Dr Sydney Brenner, a leading pioneer in genetics and molecular biology, a true visionary and one of the most important biologists of our time, passed away on April 5, 2019 in Singapore. He was 92.
Sydney Brenner was born in South Africa and obtained a PhD from Oxford University. After a brief stint in the US and his home country, he moved to the MRC laboratory in Cambridge University where he did pioneering work in molecular biology. Along with Francis Crick, Brenner proposed that a triplet of nucleotides in DNA code for a single amino acid in proteins. Brenner’s work established the nematode Caenorhabditis elegans as a major model organism in developmental- and neuro-biology. His genetic screen experiments in C. elegans lead to the discovery of many new proteins and pathways. This work won him the 2002 Nobel prize in Physiology or Medicine. Brenner contributed to our understanding of programed cell death and also led efforts in the human genome project. He moved to the Salk Institute around 2000 where he remained until his death this year.
From its inception, ICTS has invested in questions of biology that can be pursued in a “theory institute”. In his Nature (23 February 2012) article “Life’s code script”, published on the occasion of the Turing centenary, Brenner argued that biology needs a theoretical framework in which to understand the sea of data coming from experiments. ICTS invited Sydney Brenner to deliver a talk to commemorate Alan Turing’s work that has laid the foundations of computing and has had a transformational effect on science, engineering and society. He very promptly accepted the invitation as he was delighted to speak about Turing.

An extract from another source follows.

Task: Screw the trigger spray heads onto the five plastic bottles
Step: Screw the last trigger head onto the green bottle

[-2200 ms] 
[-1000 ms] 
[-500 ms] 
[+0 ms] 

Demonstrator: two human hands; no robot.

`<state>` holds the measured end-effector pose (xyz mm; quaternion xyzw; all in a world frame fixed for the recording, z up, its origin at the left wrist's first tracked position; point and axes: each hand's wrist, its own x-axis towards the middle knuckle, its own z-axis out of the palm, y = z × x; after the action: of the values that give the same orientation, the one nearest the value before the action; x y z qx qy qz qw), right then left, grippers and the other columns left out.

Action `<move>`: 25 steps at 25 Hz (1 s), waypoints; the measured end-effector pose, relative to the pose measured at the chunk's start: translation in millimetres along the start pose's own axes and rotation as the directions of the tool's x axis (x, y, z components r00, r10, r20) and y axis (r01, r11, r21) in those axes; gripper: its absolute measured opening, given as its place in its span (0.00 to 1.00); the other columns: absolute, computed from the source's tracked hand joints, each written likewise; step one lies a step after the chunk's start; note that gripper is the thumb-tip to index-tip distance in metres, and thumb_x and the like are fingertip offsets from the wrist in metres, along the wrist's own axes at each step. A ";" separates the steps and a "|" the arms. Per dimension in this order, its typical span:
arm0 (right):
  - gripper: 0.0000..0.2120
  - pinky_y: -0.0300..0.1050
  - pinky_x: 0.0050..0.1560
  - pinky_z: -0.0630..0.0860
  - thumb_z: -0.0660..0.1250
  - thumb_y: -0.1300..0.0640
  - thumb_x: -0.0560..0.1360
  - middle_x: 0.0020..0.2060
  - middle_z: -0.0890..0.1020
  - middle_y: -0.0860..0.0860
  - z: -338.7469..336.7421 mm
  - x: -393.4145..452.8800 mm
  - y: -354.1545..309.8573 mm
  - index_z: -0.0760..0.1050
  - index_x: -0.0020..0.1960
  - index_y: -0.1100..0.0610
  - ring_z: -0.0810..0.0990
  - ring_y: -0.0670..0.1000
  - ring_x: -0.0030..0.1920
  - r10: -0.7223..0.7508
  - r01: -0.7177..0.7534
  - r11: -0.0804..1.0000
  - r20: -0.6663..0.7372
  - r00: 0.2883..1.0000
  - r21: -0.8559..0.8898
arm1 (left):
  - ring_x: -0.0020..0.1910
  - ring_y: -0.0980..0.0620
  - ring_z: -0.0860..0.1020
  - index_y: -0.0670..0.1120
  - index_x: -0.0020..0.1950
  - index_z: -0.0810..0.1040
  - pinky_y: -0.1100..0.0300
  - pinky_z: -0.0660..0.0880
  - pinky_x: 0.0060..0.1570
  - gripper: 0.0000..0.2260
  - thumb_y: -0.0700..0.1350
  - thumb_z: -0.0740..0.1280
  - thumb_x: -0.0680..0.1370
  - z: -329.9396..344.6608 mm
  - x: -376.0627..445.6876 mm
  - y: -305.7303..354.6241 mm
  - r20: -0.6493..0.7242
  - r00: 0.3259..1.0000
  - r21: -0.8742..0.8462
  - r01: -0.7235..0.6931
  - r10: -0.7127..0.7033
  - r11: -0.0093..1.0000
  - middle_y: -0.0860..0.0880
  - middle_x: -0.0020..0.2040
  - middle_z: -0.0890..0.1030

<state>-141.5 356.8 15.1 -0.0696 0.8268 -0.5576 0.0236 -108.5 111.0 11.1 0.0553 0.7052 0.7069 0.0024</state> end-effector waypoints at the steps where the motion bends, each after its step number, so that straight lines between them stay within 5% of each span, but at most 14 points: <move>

On 18 October 2012, he delivered the “ICTS Turing Centenary Lecture” on “The Architecture of Biological Complexity”.
Abstract of the Turing lecture:
In his paper “On Computable Numbers” Turing proposed a way of performing mechanical procedures on binary inputs to test whether mathematical functions could be computed from a set of simple rules...more
During this visit he also conducted a very inspiring discussion meeting on “The Role of Theory in Biology”.
The Biophysics group at ICTS has worked on uncovering the role of Turing-like patterns during cell polarity establishment in the one-cell stage Caenorhabditis elegans embryo and has broad interests in unravelling the physical principles of morphogenesis. The title and theme of an upcoming discussion meeting at ICTS “Thirsting for Theoretical Biology” are inspired by Brenner’s Nature article mentioned above.